*** COLLECTED MATERIAL ***

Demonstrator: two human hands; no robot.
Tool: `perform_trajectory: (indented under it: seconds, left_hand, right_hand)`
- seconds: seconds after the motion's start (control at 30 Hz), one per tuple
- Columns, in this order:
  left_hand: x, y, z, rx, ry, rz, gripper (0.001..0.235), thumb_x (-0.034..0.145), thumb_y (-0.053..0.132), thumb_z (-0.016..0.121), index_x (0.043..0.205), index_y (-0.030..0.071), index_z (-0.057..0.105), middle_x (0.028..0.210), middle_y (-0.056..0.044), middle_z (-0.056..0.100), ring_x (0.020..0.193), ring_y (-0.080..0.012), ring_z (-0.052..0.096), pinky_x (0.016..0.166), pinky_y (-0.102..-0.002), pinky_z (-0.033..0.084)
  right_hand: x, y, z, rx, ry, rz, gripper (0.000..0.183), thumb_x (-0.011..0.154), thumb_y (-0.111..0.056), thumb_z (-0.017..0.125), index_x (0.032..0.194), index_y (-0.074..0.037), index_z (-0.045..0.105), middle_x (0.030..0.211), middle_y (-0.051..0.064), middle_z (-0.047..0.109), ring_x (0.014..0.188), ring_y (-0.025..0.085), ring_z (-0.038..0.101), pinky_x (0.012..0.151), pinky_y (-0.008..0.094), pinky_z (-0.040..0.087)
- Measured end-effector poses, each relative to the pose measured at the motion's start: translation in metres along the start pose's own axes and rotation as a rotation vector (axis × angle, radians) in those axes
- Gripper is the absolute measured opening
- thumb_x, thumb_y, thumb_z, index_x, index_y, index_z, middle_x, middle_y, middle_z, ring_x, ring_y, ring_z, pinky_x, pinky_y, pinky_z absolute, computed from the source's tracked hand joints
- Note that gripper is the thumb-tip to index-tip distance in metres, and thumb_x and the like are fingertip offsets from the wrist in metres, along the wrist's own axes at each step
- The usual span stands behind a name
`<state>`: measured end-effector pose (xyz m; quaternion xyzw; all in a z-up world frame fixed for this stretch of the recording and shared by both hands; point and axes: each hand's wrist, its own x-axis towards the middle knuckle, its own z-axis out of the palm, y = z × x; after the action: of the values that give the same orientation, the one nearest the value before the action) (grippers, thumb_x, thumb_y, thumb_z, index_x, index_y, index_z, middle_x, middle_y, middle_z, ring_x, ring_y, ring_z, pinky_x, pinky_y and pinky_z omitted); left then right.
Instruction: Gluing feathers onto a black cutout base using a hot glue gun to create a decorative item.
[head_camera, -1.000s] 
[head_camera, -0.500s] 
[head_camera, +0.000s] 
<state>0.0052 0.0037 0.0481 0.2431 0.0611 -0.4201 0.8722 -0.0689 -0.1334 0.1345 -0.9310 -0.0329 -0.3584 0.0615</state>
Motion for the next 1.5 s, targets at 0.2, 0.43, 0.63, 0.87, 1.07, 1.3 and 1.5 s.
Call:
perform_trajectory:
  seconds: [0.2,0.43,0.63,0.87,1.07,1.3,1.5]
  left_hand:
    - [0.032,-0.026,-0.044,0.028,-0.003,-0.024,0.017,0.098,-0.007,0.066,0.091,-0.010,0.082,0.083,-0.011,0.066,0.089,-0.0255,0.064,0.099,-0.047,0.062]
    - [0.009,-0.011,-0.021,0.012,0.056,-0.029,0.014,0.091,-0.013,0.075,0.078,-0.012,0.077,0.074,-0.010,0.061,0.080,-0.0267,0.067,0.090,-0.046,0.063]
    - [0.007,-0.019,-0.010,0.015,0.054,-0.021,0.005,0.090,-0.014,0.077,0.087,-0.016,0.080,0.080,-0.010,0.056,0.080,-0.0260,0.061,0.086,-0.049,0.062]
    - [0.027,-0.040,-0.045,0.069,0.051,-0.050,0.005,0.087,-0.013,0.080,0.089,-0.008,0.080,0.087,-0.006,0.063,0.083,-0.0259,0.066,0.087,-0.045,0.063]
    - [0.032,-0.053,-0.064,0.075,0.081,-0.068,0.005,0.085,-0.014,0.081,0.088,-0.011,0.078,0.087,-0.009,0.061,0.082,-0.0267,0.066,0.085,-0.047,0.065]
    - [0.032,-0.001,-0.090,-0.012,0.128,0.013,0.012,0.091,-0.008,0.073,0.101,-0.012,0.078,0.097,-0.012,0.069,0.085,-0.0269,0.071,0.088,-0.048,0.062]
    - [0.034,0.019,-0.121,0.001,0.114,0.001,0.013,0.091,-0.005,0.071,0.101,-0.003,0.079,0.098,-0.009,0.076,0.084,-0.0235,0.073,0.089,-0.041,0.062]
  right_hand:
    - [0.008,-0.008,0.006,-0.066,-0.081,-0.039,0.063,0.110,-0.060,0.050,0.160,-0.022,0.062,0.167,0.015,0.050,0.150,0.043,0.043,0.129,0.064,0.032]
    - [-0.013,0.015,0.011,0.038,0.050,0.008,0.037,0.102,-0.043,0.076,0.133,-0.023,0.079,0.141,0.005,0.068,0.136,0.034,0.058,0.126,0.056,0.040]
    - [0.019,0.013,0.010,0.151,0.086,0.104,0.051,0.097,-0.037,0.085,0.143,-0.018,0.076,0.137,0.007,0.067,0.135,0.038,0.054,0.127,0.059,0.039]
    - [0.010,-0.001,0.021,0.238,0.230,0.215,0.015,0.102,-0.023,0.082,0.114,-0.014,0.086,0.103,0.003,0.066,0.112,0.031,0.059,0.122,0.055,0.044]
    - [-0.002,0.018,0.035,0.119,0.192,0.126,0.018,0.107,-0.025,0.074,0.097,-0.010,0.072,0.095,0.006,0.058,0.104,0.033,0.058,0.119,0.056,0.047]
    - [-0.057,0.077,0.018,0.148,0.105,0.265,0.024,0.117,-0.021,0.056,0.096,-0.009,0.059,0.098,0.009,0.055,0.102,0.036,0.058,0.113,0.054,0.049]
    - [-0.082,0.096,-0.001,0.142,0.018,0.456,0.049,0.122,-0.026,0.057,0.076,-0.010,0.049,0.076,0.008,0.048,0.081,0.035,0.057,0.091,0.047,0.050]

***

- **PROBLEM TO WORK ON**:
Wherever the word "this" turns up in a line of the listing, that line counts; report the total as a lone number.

- **SOLUTION BELOW**:
2